Assuming I am performing a binary classification operation and the batch size is B - so the output of my CNN is of dimensions BX2.

I calculate the loss by the following:
loss=criterion(y,st) where y is the model’s output and st is the correct labels (0 or 1) and y is of dimensions BX2.

From my understanding for each entry in the batch it computes softmax and the calculates the loss.
Then it sums all of these loss values and divides the result by the batch size.

So the dimensions of ‘loss’ in this case is of a 1X1 tensor.

Did I get this right?

ksmdanl · April 4, 2022, 5:38pm

@tom.urkin that sounds about right to me. If you don’t specify the parameter “reduction”, you will get averaged loss over batch size.

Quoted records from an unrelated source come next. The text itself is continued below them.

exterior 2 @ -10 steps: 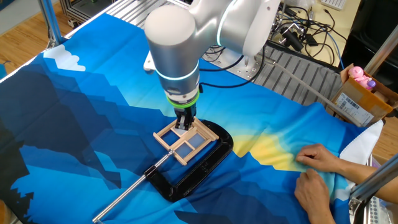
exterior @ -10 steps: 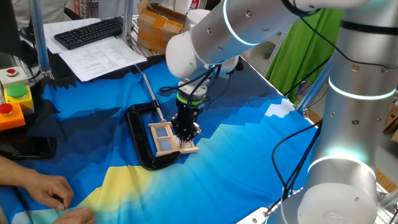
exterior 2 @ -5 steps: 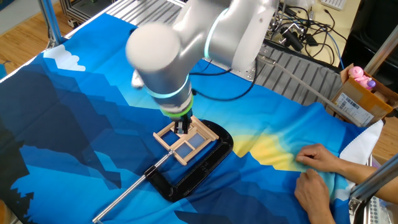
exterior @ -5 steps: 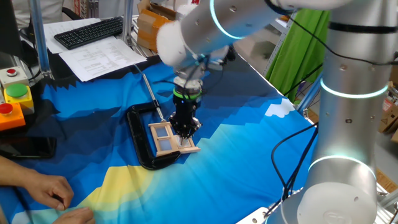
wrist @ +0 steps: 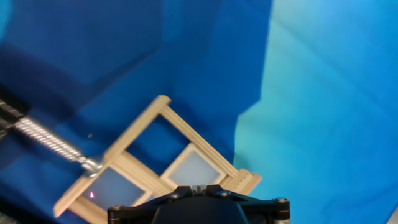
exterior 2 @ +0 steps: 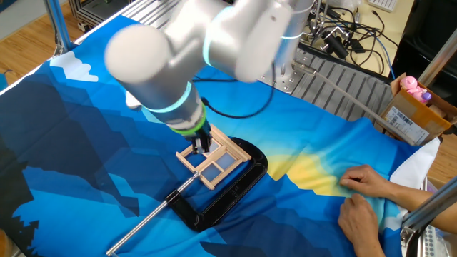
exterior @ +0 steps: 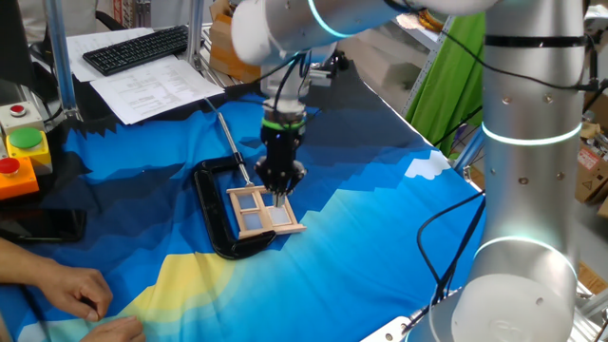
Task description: Open a sliding window
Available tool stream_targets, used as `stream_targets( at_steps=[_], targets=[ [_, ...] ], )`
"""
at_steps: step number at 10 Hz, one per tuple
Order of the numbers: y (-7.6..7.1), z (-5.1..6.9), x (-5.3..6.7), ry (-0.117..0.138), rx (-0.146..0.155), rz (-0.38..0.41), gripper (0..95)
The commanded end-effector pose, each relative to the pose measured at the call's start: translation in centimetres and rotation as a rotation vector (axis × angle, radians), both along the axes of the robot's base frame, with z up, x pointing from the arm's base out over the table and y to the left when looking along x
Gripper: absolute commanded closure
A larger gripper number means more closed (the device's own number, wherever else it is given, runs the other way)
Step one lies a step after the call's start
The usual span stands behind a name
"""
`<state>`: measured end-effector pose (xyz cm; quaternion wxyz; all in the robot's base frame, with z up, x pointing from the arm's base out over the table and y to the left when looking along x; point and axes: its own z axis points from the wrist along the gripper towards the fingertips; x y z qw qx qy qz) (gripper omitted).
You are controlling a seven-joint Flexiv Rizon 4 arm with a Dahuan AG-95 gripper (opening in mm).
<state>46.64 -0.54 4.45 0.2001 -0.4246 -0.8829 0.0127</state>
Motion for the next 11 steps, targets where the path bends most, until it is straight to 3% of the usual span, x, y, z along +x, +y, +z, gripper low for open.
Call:
stream_targets(
  at_steps=[1,4,11],
  targets=[
    [-1.6,2.0,-0.3,-0.180,0.107,0.094,95.0],
    [-2.9,3.2,-1.2,-0.189,0.140,0.114,95.0],
    [-2.7,2.9,-1.7,-0.192,0.121,0.100,95.0]
  ],
)
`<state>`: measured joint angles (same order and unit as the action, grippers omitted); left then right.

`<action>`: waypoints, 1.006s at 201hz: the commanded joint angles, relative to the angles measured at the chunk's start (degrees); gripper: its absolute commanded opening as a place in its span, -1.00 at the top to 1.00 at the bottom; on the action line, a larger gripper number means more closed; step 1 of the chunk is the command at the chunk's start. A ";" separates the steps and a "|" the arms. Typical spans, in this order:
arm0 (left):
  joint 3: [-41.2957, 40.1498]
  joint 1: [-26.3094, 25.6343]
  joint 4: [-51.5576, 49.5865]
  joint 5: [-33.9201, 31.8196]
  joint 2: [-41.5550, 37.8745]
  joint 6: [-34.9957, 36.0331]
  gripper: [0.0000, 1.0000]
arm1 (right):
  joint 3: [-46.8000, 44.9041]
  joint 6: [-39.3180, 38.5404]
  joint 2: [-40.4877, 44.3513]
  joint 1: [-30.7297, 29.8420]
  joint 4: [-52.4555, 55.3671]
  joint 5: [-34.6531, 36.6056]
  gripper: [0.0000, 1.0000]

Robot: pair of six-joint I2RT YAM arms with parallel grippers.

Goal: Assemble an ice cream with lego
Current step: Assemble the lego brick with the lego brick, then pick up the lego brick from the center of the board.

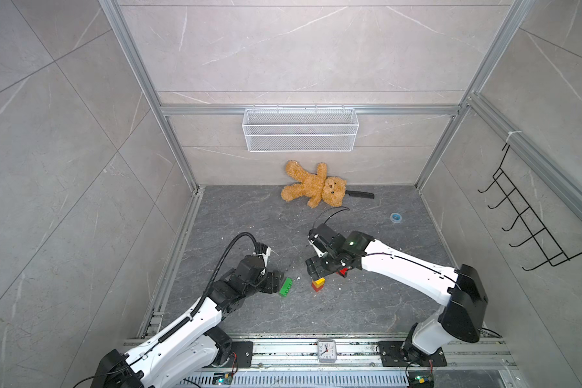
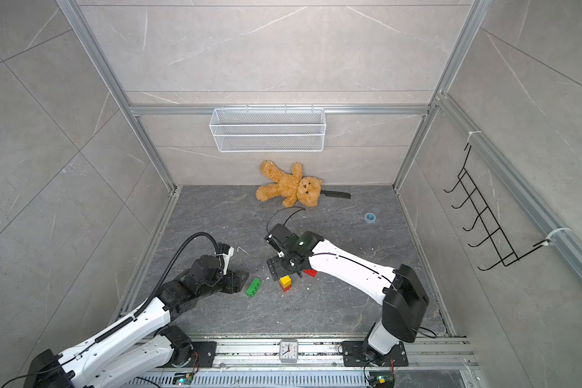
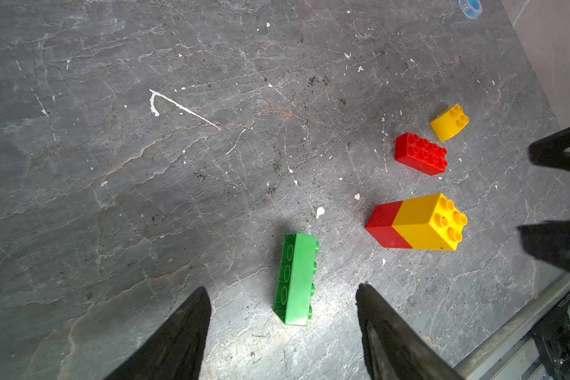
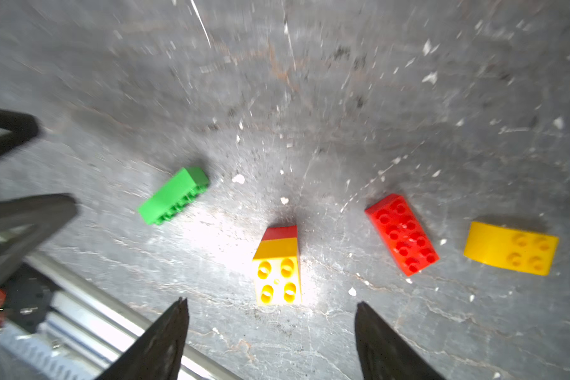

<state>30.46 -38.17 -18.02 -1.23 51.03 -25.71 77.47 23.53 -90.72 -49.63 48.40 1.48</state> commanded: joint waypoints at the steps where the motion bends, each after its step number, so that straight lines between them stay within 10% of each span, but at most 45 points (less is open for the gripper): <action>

tom.urkin · April 6, 2022, 3:27pm

@ksmdanl thank you very much for your response.

Is it the same for all other PyTorch loss functions? Meaning that if the loss of a batch is calculated the result is by default the mean loss at that given iteration (batch)?

Thanks in advance!

ksmdanl · April 9, 2022, 9:43am

@tom.urkin yes as far as I know that should be the case:)

mMagmer · April 9, 2022, 4:44pm

just for clarification,
it retruns scalar tensor not 1x1 tensor if you use reduction.